Fast food employees hate when customers complain about the size of the meals

If you're on the verge of getting hangry and your fast food meal looks meager, you may be tempted to moan about it. However, heed this warning: The server likely doesn't have a say in how big your meal is. So, you might not get the outcome you're hoping for.

"Once [I] had to intervene when a customer was arguing with the cashier that his burger was too small. He had received the item last time he'd been in and was arguing that the menu board picture of it was bigger than the one he'd received and that he'd been misled and that it was false advertising," said Reddit user "hickleton90". "The cashier had already explained it was the same burger, and when I stepped up he gave me the same story, that it was clearly small holding it up in front of the picture, it's smaller, that's false advertising."

Where was this picture in question, you may ask? On a four-foot-long advertising board, according to the Reddit user. "At this point he realised (sic) he wasn't get[ting] compensated for his displeasure. When then asked if he wanted anything on this visit he replied yes and ordered that same burger again," wrote hickleton90.

Fast food employees hate customers demanding fresh French fries

There's nothing quite like the taste and sensation of slipping a hot French fry into your mouth. Frankly, it's delicious. So you simply ask the server to make a fresh batch of fries when you make your order. No big deal, right?

While most of us are guilty of this one, it turns out that serving staff aren't huge fans of it. "It bothers when customers demand fresh fries when a fresh batch came up a minute ago, so I'll say it's really not necessary and that they just came out a moment ago and they're piping hot," said one Reddit user.

Oh, and unless you've been living under a rock for the last couple of decades, you'll know about the old ordering hack. Hint: You order your fries without salt, according to one McDonald's insider. "Lots of people say they want no salt because then you HAVE to make fresh ones," said the fast food employee on Reddit. Curses! They're onto us.

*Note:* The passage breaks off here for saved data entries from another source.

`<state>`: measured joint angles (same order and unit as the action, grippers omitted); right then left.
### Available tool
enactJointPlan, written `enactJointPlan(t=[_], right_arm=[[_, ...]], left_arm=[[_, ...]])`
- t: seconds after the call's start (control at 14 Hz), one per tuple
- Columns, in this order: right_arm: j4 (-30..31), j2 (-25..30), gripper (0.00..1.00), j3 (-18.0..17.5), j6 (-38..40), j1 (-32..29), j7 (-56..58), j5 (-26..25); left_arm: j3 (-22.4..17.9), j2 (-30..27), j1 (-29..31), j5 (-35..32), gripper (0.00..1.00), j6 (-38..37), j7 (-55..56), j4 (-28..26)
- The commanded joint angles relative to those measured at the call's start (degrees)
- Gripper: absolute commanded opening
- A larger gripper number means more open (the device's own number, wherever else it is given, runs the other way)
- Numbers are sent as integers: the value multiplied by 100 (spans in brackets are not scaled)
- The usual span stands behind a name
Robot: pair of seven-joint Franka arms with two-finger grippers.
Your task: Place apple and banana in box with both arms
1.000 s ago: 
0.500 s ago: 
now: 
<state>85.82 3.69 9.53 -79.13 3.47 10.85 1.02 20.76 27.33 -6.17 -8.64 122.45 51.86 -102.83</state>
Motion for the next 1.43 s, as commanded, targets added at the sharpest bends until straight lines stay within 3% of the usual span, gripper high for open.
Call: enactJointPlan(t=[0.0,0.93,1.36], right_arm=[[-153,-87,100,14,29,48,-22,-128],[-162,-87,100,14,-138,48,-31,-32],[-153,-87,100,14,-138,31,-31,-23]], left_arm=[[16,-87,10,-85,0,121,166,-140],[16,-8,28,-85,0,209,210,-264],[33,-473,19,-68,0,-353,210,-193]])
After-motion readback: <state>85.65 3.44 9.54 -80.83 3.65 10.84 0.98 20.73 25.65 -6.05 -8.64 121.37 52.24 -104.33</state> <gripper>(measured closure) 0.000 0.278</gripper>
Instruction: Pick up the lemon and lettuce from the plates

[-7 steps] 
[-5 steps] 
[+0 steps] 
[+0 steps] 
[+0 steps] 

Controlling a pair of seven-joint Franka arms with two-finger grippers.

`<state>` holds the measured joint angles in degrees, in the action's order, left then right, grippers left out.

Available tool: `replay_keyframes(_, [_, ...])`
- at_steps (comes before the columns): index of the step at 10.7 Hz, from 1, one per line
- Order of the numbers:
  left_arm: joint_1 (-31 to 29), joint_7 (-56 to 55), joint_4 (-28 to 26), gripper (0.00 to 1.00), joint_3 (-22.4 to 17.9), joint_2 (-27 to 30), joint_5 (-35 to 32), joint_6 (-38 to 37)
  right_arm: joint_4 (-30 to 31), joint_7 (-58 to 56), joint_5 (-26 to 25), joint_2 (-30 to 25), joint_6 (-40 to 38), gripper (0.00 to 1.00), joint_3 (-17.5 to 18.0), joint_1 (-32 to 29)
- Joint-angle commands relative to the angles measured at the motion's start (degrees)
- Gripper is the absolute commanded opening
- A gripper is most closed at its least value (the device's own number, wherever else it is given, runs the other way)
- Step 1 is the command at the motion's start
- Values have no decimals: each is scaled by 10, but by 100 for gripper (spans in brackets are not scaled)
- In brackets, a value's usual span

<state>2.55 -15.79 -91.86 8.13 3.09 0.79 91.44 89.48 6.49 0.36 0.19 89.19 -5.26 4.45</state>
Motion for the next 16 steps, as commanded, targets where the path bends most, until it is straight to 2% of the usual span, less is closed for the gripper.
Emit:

Fast food employees hate customers don't pay attention to what they're ordering

The world of fast food is changing. With 26 percent of millennials now identifying as vegan or vegetarians, some of the biggest chains have hurried to catch up. From plant-based burgers to meat-free tacos, options abound and meatless meat sales are booming. Should you order one of these tasty treats, make sure you read the menu description fully. Or, indeed, the name.

"At subway (sic) we had a girl come in and order a veggie delight," writes Reddit user "pink_mercedes". "A few hours later she calls back and complains we didn't put meat on her sub. Let me repeat that. A VEGGIE DELIGHT."

Since there are now more options than ever before on fast food menus, choosing just what you want is easy. However, you should expect to get what you order. If you specifically say you want a vegetarian meal, that's exactly what you're going to get. That's entirely on you.

Fast food employees hate when customers litter the drive-thru

If you're under the naive impression that fast food workers can't see what you're doing in the drive-thru, you've got a nasty shock coming. We all know that littering is not cool. The United States generates more plastic trash than any other nation, according to a 2020 report. Put simply, we should be pulling together to change our ways and recycle.

What we shouldn't be doing is heading to fast food joints and cluttering up the outdoor space with trash. Reddit user "horsk92" has the first-hand experience of customers thinking that it's A-okay to throw their wrappers and cigarettes wherever they please.

Beware: The user is not afraid to say something should they see you doing the deed. "I'll call you out, and thank you for littering in the drive thru if I see you throw you[r] cigarette butt on the ground, or any trash for that matter," said horsk92.